--- START ---

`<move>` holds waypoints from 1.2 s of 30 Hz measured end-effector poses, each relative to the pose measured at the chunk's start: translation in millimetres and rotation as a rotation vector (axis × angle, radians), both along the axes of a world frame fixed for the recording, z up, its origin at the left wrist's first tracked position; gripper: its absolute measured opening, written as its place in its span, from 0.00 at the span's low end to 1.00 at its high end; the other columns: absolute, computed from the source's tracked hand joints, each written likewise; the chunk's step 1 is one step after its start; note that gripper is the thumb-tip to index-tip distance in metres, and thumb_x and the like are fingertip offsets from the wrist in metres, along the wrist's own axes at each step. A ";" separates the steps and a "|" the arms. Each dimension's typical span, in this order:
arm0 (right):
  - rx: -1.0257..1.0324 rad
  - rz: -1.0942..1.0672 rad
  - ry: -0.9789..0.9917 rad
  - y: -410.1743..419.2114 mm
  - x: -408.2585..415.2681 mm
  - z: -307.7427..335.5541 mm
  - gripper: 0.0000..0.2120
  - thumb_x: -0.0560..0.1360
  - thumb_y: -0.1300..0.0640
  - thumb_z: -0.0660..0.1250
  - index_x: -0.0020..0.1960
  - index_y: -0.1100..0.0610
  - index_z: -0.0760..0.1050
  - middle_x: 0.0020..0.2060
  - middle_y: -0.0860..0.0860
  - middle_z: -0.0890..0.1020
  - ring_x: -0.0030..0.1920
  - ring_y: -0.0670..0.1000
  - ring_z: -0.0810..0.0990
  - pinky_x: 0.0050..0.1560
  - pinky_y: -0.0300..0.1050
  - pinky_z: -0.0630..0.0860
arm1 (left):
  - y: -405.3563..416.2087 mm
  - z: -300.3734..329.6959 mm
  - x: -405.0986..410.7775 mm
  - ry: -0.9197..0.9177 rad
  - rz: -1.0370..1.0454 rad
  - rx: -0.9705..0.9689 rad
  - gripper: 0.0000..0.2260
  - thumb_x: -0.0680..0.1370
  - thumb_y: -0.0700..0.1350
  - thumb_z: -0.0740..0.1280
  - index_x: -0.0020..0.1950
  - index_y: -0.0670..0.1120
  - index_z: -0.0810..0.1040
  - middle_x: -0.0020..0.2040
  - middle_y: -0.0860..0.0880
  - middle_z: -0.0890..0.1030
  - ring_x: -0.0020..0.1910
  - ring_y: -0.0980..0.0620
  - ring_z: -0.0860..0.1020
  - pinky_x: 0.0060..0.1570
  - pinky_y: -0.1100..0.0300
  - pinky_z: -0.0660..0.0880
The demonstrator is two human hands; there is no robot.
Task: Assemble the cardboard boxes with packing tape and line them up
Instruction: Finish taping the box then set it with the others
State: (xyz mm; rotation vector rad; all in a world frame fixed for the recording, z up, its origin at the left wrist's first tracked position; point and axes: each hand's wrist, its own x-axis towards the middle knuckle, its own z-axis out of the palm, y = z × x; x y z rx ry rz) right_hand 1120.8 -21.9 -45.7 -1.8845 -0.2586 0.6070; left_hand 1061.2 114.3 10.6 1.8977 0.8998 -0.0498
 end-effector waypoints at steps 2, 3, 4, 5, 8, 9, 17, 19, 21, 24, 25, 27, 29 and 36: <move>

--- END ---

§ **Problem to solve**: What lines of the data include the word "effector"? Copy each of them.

§ **Output of the task**:
`<move>` holds waypoints from 1.2 s of 30 Hz measured end-effector poses, each relative to the pose measured at the chunk's start: translation in millimetres and rotation as a rotation vector (axis × angle, radians), both along the axes of a world frame fixed for the recording, z up, its origin at the left wrist's first tracked position; gripper: its absolute measured opening, written as its place in its span, from 0.00 at the span's low end to 1.00 at its high end; the other columns: absolute, computed from the source's tracked hand joints, each written likewise; the chunk's step 1 is one step after its start; note that gripper is the thumb-tip to index-tip distance in metres, and thumb_x and the like are fingertip offsets from the wrist in metres, along the wrist's own axes at each step. A ";" separates the steps and a "|" the arms. Each dimension's typical span, in this order:
 end-effector waypoints at steps 2, 3, 4, 5, 8, 9, 17, 19, 21, 24, 25, 27, 29 and 36: <move>

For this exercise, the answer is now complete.